## What is being asked
When a line in the entries below contains "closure", tally it; give the tally with nothing added.

[Data excerpts]
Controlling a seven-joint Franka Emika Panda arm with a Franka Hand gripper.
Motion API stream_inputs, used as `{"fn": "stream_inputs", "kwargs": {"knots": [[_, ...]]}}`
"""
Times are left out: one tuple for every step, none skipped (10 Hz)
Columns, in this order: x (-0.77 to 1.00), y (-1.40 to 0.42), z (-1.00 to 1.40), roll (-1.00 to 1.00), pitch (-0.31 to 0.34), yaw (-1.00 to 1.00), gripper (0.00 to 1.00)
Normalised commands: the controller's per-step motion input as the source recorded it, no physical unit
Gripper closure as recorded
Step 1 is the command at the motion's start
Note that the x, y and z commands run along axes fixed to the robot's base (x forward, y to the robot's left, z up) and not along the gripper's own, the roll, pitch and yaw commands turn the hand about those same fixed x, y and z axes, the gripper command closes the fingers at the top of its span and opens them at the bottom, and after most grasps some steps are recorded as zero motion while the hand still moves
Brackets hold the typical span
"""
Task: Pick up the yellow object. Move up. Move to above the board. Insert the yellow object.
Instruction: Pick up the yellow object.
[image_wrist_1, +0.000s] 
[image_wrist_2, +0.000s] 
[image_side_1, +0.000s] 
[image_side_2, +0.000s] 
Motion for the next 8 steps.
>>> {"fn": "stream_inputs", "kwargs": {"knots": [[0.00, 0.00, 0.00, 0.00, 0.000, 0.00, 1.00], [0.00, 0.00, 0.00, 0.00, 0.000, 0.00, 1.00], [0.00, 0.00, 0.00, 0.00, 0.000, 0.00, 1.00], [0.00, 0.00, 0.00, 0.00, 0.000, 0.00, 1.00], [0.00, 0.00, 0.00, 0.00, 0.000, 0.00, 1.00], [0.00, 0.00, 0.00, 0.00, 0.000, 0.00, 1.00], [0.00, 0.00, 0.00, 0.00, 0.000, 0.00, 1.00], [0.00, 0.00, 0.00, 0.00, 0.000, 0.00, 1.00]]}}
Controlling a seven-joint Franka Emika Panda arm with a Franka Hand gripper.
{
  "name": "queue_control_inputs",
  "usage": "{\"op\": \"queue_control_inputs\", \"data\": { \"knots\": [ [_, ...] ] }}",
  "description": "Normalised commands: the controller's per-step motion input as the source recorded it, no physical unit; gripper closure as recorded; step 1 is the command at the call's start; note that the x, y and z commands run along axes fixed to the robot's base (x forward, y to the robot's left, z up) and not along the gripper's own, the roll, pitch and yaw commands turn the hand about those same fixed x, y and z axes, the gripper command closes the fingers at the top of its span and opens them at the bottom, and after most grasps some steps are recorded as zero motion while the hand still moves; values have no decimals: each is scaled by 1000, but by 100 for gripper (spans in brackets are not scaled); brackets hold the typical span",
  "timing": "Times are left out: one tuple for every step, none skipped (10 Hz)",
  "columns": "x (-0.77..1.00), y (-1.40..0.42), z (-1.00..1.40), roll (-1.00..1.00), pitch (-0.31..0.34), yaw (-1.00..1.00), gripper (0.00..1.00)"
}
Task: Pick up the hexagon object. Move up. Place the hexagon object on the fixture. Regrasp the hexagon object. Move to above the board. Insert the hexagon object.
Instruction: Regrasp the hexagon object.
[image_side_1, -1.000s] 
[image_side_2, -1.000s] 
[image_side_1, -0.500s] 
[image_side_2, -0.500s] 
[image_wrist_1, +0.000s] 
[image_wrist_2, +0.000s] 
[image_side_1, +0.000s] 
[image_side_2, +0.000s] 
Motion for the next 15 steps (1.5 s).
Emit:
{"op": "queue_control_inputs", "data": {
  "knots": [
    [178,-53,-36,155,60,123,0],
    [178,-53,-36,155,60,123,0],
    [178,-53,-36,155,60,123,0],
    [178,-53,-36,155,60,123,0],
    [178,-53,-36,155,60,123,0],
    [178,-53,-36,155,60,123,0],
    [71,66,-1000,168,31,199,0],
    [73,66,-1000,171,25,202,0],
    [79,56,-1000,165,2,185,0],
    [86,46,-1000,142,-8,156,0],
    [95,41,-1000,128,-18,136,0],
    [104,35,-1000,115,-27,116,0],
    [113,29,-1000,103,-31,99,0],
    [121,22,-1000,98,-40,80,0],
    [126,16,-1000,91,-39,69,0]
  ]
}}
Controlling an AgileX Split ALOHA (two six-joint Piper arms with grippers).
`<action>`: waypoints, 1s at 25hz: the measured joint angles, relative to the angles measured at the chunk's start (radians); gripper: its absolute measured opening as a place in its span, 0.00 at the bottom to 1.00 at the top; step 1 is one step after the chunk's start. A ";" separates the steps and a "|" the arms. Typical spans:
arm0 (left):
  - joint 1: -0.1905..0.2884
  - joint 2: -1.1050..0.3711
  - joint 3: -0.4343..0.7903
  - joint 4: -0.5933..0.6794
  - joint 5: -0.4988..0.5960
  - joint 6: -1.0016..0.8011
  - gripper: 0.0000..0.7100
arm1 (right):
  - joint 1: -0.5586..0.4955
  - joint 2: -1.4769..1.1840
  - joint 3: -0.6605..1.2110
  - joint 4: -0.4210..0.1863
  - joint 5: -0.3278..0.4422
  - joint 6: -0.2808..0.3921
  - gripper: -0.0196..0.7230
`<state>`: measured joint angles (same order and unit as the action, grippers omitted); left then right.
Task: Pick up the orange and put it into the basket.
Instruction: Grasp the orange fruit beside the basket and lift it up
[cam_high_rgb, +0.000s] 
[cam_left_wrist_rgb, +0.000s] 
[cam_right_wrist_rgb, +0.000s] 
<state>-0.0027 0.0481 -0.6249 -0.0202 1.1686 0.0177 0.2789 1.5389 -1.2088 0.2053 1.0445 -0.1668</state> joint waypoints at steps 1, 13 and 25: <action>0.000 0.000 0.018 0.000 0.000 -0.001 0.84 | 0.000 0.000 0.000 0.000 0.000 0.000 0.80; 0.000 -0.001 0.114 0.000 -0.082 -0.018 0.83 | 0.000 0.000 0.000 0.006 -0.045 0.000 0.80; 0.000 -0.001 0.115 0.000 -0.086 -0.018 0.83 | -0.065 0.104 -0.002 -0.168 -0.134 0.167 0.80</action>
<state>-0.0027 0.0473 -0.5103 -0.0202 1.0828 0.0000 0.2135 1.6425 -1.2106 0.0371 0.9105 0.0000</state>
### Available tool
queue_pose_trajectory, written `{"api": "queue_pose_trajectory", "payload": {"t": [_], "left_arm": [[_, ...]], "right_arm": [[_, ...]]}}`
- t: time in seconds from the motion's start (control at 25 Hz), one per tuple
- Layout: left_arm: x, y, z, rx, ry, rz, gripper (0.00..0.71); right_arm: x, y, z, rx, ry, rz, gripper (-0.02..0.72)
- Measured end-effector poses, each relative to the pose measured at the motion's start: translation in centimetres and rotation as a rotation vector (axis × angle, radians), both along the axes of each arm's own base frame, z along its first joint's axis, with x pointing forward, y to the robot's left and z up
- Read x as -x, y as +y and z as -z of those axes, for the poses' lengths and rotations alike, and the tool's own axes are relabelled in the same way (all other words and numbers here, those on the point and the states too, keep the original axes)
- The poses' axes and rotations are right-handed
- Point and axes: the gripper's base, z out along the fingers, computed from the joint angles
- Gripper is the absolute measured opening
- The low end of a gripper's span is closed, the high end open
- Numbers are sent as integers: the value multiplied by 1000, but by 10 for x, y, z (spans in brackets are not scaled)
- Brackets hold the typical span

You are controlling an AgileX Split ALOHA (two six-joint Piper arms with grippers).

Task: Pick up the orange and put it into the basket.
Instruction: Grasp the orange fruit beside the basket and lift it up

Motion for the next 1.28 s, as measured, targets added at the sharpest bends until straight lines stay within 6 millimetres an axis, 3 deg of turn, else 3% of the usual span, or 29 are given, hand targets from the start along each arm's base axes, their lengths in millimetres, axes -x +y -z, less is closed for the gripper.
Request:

## Result below
2